• _The problem_: Would you work out how many of the lines below hold "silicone" and reply with nothing but the number?

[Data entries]
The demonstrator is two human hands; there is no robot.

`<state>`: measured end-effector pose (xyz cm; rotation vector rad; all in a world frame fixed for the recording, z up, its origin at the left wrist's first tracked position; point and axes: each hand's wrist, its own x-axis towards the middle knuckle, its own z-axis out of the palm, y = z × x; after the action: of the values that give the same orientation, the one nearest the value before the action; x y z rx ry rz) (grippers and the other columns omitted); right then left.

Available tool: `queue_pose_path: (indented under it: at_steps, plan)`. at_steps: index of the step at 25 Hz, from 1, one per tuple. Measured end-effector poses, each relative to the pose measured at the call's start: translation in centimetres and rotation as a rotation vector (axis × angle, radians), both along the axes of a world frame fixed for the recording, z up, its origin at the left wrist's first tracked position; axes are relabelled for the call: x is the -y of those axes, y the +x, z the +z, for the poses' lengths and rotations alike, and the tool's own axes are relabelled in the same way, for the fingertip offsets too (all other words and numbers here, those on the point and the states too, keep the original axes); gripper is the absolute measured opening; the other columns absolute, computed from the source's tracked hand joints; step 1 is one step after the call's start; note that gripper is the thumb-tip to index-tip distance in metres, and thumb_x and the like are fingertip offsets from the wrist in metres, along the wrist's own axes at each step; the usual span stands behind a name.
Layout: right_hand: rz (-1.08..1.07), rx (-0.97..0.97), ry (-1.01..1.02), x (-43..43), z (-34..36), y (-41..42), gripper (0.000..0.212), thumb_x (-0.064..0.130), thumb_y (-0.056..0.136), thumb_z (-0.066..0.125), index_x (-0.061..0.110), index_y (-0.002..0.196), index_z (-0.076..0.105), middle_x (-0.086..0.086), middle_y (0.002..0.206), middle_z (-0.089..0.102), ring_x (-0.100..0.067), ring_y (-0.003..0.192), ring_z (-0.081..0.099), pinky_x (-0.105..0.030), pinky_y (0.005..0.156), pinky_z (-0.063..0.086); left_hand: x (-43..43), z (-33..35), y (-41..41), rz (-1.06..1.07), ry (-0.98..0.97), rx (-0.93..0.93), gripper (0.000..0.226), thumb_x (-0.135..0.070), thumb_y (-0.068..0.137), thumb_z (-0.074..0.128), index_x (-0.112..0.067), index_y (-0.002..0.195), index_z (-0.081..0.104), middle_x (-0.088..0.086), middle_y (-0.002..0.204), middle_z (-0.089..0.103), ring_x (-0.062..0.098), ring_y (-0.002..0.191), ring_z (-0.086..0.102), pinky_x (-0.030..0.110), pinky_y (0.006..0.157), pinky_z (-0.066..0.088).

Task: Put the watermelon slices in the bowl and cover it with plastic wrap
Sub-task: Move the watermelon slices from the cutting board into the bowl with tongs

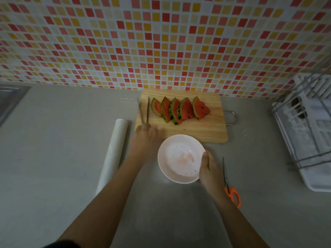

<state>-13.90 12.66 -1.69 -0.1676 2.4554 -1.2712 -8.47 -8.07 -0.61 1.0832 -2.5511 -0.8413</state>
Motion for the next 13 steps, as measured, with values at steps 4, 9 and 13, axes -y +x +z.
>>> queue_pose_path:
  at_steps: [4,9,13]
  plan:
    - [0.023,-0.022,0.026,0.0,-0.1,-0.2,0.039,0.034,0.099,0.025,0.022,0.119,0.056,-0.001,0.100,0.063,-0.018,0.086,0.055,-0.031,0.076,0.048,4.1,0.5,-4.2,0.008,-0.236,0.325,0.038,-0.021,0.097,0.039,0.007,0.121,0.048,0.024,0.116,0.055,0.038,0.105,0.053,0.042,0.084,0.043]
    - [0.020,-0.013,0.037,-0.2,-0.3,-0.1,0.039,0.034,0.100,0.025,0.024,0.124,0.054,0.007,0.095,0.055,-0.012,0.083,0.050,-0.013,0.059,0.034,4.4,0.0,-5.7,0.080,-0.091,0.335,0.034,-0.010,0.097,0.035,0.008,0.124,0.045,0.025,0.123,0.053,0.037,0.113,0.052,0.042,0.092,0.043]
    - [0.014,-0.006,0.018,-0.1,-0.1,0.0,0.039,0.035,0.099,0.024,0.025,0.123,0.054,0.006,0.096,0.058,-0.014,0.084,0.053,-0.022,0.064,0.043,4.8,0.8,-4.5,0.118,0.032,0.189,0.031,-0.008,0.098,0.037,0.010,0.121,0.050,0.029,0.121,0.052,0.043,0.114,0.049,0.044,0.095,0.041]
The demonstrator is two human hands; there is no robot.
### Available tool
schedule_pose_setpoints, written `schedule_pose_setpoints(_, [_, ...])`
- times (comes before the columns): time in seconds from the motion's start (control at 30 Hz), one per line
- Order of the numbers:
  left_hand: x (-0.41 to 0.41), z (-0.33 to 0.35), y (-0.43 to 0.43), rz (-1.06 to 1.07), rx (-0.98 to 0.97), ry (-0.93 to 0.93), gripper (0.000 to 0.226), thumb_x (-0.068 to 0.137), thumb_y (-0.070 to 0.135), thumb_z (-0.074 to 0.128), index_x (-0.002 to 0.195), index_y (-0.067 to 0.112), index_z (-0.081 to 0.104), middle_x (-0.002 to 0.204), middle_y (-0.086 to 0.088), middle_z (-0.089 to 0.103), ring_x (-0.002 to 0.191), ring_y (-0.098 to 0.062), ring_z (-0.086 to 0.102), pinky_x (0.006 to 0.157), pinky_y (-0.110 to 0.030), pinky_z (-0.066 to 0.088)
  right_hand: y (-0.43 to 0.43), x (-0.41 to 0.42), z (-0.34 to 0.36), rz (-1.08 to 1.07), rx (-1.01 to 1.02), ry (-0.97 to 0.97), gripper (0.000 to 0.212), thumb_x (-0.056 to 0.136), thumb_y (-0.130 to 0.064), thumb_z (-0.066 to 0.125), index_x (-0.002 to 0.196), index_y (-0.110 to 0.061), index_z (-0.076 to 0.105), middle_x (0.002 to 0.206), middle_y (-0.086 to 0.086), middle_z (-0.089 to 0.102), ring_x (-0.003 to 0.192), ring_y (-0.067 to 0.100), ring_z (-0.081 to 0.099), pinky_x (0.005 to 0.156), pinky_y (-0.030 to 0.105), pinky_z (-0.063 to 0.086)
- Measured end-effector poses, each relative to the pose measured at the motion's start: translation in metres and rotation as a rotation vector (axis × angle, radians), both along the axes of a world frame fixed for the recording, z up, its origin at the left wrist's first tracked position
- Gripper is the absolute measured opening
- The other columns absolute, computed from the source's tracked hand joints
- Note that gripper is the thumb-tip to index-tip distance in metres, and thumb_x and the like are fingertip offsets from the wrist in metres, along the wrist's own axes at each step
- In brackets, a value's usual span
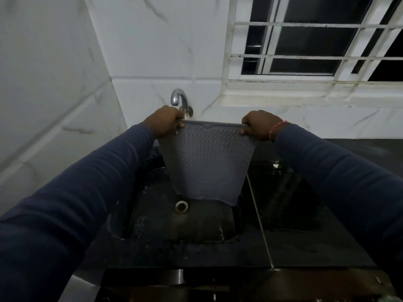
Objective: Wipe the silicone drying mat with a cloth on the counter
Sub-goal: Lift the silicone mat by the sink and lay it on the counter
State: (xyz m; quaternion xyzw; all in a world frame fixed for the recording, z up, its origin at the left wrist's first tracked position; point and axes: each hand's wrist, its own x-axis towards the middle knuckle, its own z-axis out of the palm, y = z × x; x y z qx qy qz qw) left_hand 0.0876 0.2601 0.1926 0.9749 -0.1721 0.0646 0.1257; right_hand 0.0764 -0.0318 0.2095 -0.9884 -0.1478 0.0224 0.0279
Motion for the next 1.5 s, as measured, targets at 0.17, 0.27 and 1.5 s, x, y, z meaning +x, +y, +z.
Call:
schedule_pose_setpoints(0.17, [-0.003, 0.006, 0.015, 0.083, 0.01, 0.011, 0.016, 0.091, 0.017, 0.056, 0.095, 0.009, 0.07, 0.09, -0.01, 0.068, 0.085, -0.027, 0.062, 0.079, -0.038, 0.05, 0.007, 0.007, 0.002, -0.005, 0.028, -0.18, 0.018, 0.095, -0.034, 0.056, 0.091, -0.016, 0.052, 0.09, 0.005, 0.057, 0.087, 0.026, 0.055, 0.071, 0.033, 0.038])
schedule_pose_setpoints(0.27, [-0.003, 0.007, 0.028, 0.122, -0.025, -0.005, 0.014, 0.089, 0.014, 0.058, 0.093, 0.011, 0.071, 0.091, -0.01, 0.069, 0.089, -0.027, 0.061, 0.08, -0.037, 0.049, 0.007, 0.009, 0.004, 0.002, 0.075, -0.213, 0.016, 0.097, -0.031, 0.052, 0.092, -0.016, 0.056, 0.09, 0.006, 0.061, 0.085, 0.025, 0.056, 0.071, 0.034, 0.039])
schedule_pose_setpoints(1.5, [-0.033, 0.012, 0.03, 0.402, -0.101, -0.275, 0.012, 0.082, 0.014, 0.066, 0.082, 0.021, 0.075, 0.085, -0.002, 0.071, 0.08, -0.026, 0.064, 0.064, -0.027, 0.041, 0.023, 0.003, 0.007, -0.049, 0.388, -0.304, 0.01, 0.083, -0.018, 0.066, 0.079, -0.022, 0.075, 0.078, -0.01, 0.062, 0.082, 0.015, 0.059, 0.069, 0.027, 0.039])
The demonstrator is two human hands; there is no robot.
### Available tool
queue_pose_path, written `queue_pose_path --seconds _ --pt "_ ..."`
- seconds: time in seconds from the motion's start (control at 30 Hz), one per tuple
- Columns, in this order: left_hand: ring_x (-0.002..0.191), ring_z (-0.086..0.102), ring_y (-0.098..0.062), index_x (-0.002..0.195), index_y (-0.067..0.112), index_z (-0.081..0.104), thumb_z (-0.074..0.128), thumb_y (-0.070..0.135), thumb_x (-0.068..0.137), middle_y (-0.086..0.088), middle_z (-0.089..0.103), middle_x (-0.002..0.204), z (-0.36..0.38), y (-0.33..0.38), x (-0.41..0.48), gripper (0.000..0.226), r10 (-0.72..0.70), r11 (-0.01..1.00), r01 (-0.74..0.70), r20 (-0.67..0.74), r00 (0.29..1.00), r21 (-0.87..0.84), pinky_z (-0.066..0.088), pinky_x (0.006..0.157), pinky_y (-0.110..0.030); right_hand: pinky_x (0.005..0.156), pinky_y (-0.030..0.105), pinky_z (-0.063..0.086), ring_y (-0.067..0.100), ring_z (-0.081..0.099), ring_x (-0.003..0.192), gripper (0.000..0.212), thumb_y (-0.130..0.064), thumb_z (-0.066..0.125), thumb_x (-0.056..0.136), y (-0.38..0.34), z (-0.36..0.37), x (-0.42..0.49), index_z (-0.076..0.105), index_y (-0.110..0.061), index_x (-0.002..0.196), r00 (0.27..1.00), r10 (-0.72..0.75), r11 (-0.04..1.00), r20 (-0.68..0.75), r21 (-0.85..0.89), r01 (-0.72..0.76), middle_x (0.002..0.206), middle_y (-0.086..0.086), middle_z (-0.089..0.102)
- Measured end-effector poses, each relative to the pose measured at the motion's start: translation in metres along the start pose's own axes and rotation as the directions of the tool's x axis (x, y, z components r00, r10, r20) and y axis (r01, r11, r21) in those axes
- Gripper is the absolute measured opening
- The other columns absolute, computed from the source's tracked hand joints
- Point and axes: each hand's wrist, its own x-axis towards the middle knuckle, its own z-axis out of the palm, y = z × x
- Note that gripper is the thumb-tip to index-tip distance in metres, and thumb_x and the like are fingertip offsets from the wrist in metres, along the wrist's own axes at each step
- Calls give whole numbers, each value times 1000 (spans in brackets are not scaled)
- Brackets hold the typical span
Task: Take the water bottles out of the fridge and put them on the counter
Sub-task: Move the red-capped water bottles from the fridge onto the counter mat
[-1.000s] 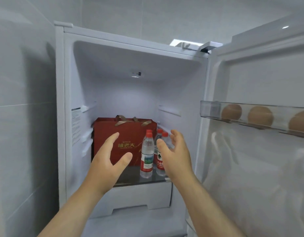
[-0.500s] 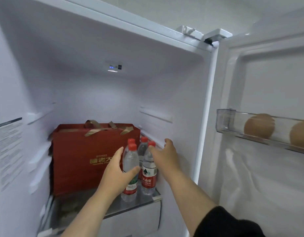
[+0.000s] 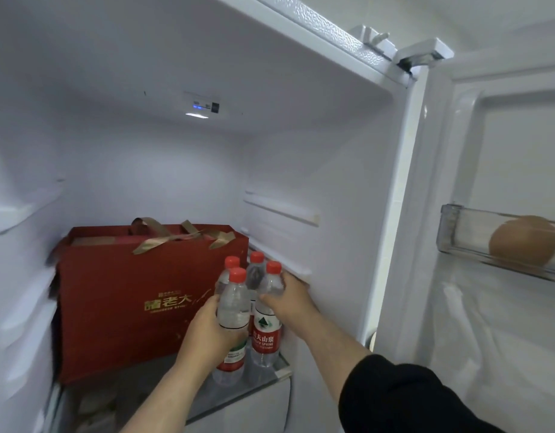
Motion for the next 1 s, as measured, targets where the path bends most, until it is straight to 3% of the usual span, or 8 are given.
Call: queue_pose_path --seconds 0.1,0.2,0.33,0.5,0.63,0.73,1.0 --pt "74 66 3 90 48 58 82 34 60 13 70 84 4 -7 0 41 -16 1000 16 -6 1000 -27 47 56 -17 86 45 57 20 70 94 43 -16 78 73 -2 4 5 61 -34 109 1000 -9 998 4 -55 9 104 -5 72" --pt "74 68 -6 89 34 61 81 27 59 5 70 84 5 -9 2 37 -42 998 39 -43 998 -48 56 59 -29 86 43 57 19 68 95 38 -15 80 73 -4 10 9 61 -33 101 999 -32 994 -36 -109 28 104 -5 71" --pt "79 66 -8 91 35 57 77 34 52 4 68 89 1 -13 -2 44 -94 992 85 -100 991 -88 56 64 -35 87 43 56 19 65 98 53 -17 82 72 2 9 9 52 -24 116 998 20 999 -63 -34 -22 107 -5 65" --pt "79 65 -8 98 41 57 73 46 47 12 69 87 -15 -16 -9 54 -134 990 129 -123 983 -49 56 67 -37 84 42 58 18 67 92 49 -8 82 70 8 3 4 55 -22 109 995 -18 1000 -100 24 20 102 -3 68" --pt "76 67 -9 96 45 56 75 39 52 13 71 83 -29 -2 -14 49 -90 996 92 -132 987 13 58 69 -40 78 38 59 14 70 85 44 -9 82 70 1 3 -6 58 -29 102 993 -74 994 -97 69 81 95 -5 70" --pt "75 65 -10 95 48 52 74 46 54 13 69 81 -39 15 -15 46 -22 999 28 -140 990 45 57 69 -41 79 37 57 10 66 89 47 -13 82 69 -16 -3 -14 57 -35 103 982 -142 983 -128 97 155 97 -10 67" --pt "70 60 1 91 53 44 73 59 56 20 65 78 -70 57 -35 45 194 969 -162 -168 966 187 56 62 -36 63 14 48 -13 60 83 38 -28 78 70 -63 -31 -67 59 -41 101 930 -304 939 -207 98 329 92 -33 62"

• _Exercise solution_: 2